» **What to produce**
Exact wording is required for every entry; transcribe all of them and leave the images out.

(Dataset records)
* * * * * * *

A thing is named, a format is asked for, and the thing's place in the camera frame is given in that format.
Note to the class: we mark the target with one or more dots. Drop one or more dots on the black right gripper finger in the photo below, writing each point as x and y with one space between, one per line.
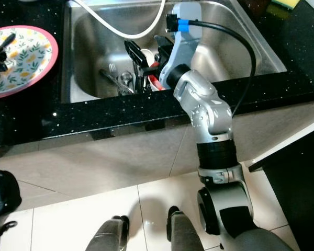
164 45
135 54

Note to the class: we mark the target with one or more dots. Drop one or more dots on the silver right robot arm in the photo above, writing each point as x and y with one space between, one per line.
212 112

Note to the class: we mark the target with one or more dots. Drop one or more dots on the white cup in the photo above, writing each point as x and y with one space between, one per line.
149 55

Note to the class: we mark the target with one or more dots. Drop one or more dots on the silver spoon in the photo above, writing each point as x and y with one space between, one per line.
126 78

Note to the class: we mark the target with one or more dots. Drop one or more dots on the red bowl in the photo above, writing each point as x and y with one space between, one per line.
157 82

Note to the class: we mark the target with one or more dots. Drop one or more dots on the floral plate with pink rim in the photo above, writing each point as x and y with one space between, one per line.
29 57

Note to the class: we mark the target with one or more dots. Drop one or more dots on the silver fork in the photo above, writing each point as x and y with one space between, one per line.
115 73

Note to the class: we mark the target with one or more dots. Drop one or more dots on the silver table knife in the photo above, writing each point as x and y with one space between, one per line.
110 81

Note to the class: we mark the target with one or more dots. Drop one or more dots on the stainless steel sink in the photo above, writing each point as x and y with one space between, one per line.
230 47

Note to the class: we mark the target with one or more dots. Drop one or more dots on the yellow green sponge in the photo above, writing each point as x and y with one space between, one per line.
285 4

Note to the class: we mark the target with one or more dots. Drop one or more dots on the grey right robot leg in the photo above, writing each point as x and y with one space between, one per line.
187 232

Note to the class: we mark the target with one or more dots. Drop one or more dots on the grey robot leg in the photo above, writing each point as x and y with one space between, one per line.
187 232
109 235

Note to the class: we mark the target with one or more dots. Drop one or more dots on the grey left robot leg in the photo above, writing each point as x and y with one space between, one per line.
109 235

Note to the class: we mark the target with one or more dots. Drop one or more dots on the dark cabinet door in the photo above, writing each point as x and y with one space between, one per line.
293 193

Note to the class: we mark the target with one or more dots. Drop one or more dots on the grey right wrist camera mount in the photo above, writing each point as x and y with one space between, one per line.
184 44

* * * * * * *

» **Response to this exercise**
A thing is named, a format is asked for, and the thing's place in the camera frame is given in that format.
Note to the class: we mark the target with one or more dots. Drop one or more dots on the black right gripper finger in the photo below, writing each point as x and y with one space between, one per line.
164 45
135 54

Note to the class: we mark the target with one or more dots. Drop one or more dots on the silver right robot arm in the photo above, writing each point as x and y with one space between, one per line.
212 112

Note to the class: we mark the target with one or more dots. Drop one or more dots on the white cup in the photo above, writing each point as x and y with one space between, one per line.
149 55

Note to the class: we mark the target with one or more dots. Drop one or more dots on the silver spoon in the photo above, writing each point as x and y with one space between, one per line.
126 78

Note to the class: we mark the target with one or more dots. Drop one or more dots on the red bowl in the photo above, writing each point as x and y with one space between, one per line.
157 82

Note to the class: we mark the target with one or more dots. Drop one or more dots on the floral plate with pink rim in the photo above, writing each point as x and y with one space between, one per line.
29 57

Note to the class: we mark the target with one or more dots. Drop one or more dots on the silver fork in the photo above, writing each point as x and y with one space between, one per line.
115 73

Note to the class: we mark the target with one or more dots. Drop one or more dots on the silver table knife in the photo above, writing each point as x and y with one space between, one per line.
110 81

Note to the class: we mark the target with one or more dots. Drop one or more dots on the stainless steel sink in the photo above, writing each point as x and y with one space between, one per line.
230 47

Note to the class: we mark the target with one or more dots. Drop one or more dots on the yellow green sponge in the photo above, writing each point as x and y with one space between, one per line.
285 4

Note to the class: we mark the target with one or more dots. Drop one or more dots on the grey right robot leg in the photo above, writing each point as x and y with one space between, one per line.
187 232

Note to the class: we mark the target with one or more dots. Drop one or more dots on the grey robot leg in the photo above, writing each point as x and y with one space between, one per line.
187 232
109 235

Note to the class: we mark the target with one or more dots. Drop one or more dots on the grey left robot leg in the photo above, writing each point as x and y with one space between, one per line.
109 235

Note to the class: we mark the target with one or more dots. Drop one or more dots on the dark cabinet door in the photo above, writing each point as x and y with one space between, one per line.
293 193

Note to the class: we mark the target with one or more dots. Drop one or more dots on the grey right wrist camera mount in the photo above, writing each point as x and y with one space between, one per line.
184 44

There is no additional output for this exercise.